Pois um cenário tão grave quanto esse está verdadeiramente em curso, mas completamente desconhecido ou banalizado: 55% das crianças do 3° ano do ensino fundamental não estão alfabetizadas; apenas 7% dos alunos que chegam ao final do ensino médio sabem o mínimo adequado em matemática, e os 10% melhores alunos no Brasil têm o mesmo desempenho dos 10% piores alunos no Vietnã.

Mesmo diante dessa crise na aprendizagem dos alunos brasileiros, há quem diga que a educação básica é, sim, prioridade no Brasil. Afinal, investimos 6% do PIB na área, patamar equivalente ao dos países mais desenvolvidos, e a pasta está entre os três maiores orçamentos da União —junto com Saúde e Previdência—, além de ser um setor que também consome grande parte dos recursos de estados e municípios.

Ora, gastar não é priorizar. O investimento por aluno no Brasil é cerca de um terço do que os países desenvolvidos investem. E eles resolveram questões estruturais que ainda são muito deficitárias no Brasil, como infraestrutura básica das escolas, formação de professores e tempo integral.

Há também quem diga que seu governo priorizou a educação, embora quando confrontado com resultados ruins, justifica dizendo que está fazendo o máximo que pode, que a culpa é da falta de dinheiro, dos professores, das famílias ou até mesmo dos alunos.

Há quem diga que já priorizamos a educação por ser unanimidade nos discursos como o mais importante para a reconstrução do país. Que abismo entre o que é dito e o que é feito! Precisamos priorizar na prática, investir tempo, atenção e energia no nosso cotidiano.

Colocar a educação como prioridade é chamar para si a responsabilidade, é acabar com desperdícios para investir mais no que gera aprendizagem, é usar como referência o que o município ou o estado vizinho está fazendo e dando certo, é fazer as escolhas necessárias e impopulares, é colocar muita energia para realizar melhorias constantes nos processos de implementação, é garantir que as ações cheguem às escolas. Sem haver um impacto positivo na sala de aula, a política pública fracassa.

Priorizar é fazer as escolhas certas para cada tempo. Hoje, é tempo de investirmos na primeira infância, nos professores, na gestão, em mais tempo dos alunos na escola, em estruturas escolares mais dignas. É investir mais e melhor nos alunos mais pobres.

É muito mais grave nossa omissão hoje do que no passado: temos abundância de diagnósticos e evidências que apontam os caminhos mais eficazes e exemplos de quem melhorou dentro e fora do país.

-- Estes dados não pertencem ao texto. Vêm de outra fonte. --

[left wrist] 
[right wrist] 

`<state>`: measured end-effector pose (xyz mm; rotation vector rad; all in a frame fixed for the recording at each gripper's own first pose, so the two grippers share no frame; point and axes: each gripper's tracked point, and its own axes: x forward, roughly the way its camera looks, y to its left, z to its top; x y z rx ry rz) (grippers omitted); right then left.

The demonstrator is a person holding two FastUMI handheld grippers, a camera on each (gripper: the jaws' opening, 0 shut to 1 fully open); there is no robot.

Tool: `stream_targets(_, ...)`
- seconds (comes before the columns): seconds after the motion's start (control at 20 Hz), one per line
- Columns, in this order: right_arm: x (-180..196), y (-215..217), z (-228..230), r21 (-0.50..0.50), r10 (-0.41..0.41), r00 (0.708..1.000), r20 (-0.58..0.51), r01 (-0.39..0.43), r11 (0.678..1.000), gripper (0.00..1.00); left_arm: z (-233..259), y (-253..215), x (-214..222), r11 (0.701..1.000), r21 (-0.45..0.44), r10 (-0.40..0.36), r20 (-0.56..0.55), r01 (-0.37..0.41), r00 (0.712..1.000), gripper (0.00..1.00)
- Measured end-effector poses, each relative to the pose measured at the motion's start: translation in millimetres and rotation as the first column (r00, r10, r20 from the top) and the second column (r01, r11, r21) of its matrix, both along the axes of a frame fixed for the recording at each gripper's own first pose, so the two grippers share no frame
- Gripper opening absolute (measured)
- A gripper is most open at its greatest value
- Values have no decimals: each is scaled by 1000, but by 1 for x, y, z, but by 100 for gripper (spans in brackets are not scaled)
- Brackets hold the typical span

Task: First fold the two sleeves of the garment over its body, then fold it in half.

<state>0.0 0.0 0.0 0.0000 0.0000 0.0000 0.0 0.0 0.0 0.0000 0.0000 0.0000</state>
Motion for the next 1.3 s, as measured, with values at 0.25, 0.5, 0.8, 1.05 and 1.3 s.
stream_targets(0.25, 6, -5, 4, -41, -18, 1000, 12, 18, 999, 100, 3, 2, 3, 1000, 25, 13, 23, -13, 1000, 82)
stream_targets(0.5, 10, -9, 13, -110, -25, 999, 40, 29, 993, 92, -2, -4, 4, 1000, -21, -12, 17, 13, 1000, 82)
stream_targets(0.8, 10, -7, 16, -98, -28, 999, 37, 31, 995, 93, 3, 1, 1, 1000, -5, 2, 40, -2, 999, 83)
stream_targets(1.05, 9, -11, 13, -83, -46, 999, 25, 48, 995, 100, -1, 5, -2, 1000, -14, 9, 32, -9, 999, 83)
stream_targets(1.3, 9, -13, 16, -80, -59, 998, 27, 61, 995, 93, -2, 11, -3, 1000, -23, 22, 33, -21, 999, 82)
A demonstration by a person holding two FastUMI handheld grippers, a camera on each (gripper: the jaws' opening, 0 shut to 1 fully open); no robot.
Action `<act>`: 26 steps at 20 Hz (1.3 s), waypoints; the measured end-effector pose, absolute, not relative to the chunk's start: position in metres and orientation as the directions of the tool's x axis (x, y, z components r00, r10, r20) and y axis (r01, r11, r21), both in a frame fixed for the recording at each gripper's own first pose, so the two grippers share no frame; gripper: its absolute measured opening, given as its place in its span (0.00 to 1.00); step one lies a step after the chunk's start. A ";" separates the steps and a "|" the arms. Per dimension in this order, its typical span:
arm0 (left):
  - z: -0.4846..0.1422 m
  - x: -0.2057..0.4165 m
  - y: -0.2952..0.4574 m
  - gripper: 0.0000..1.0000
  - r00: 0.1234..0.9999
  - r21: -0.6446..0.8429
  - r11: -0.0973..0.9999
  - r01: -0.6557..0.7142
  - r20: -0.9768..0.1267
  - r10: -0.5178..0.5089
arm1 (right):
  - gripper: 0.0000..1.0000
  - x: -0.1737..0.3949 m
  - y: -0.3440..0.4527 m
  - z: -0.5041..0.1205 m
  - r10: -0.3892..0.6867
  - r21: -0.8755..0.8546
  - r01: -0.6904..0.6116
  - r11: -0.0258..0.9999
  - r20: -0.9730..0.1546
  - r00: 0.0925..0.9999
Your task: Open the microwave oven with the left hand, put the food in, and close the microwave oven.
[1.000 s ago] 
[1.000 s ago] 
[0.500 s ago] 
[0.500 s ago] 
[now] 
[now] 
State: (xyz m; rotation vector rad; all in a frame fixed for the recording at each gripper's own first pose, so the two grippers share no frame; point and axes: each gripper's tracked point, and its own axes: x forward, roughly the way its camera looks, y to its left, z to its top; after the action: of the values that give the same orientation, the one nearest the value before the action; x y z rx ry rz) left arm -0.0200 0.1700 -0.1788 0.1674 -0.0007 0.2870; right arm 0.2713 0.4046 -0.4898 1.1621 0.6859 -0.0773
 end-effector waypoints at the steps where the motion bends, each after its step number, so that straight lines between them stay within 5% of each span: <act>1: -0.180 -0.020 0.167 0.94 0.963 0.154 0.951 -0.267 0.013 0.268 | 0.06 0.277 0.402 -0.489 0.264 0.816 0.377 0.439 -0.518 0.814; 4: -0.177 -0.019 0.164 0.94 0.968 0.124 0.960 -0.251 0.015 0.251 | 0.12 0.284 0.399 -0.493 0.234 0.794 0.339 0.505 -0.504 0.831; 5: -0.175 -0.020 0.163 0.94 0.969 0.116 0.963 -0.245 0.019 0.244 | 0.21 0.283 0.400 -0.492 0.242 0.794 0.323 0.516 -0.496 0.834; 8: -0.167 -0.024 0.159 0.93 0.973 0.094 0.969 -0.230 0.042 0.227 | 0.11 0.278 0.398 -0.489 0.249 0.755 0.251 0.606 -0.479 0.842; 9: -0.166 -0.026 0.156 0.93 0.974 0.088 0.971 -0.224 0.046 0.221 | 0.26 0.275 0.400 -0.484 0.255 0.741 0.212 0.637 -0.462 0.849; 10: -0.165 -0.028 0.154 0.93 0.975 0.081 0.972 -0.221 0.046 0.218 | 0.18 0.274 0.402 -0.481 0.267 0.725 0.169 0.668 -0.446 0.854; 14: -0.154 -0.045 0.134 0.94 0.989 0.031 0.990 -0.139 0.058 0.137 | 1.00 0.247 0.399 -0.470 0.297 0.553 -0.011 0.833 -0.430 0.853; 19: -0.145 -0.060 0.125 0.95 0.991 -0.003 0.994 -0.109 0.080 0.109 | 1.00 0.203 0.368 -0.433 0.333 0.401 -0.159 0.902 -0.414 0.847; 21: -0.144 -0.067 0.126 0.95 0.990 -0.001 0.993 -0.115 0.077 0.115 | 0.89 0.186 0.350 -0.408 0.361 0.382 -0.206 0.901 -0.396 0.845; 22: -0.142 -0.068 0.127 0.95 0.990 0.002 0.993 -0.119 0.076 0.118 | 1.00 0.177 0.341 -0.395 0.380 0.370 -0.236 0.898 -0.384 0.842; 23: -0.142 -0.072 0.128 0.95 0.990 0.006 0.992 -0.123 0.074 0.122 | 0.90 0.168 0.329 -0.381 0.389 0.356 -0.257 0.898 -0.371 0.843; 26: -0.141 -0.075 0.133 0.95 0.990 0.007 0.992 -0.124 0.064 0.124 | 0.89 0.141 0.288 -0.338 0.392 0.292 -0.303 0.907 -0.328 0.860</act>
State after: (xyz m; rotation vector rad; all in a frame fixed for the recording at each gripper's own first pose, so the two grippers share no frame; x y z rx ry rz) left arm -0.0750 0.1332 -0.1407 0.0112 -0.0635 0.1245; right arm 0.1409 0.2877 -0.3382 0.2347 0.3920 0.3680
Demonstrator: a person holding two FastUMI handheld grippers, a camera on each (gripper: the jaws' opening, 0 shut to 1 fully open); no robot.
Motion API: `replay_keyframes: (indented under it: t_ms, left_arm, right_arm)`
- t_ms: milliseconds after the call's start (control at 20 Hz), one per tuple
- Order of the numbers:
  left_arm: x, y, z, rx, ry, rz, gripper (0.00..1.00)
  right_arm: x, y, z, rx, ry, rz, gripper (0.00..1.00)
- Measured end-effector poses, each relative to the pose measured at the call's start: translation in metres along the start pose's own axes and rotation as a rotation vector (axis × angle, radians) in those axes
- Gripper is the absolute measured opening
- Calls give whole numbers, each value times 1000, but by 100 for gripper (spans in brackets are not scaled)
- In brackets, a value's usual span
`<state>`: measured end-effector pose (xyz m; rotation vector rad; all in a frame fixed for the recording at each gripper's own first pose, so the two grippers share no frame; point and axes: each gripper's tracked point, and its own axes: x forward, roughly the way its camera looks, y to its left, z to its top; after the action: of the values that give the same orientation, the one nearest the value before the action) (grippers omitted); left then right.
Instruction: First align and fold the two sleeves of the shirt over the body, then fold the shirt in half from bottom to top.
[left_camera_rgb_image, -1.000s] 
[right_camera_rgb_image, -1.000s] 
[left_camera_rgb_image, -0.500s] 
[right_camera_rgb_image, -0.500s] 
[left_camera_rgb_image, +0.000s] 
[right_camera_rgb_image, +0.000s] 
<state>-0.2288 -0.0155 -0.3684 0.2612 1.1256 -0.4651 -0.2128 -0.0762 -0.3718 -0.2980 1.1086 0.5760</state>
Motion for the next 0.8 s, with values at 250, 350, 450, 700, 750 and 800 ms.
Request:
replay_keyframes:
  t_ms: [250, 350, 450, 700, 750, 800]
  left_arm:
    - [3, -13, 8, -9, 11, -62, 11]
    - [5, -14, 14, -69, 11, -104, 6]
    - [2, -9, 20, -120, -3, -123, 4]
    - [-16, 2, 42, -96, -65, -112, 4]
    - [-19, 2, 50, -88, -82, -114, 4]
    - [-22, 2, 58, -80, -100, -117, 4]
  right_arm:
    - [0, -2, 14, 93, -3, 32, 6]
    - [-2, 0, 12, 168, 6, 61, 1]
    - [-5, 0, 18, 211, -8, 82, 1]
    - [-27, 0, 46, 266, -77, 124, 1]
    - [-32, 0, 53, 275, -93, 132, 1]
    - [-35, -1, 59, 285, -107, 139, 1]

Claro que a educação, sozinha, não consegue resolver todos os problemas nacionais, mas nunca vamos melhorar de verdade como nação enquanto não investirmos nela e nas pessoas. Um país é o que suas pessoas são.

Educação de qualidade é parte fundamental na equação para crescermos e distribuirmos renda, para melhorar e qualificar a participação cidadã e política, para uma sociedade mais saudável e pacífica, para uma produção científica e tecnológica que nos coloque no século 21, para nos fortalecer e evitar as crises periódicas e sobrepostas que nos enfraquecem há séculos.

E, mais que tudo isso, educação é um direito humano fundamental para que as tragédias anônimas se transformem em histórias de vida felizes. Educação já.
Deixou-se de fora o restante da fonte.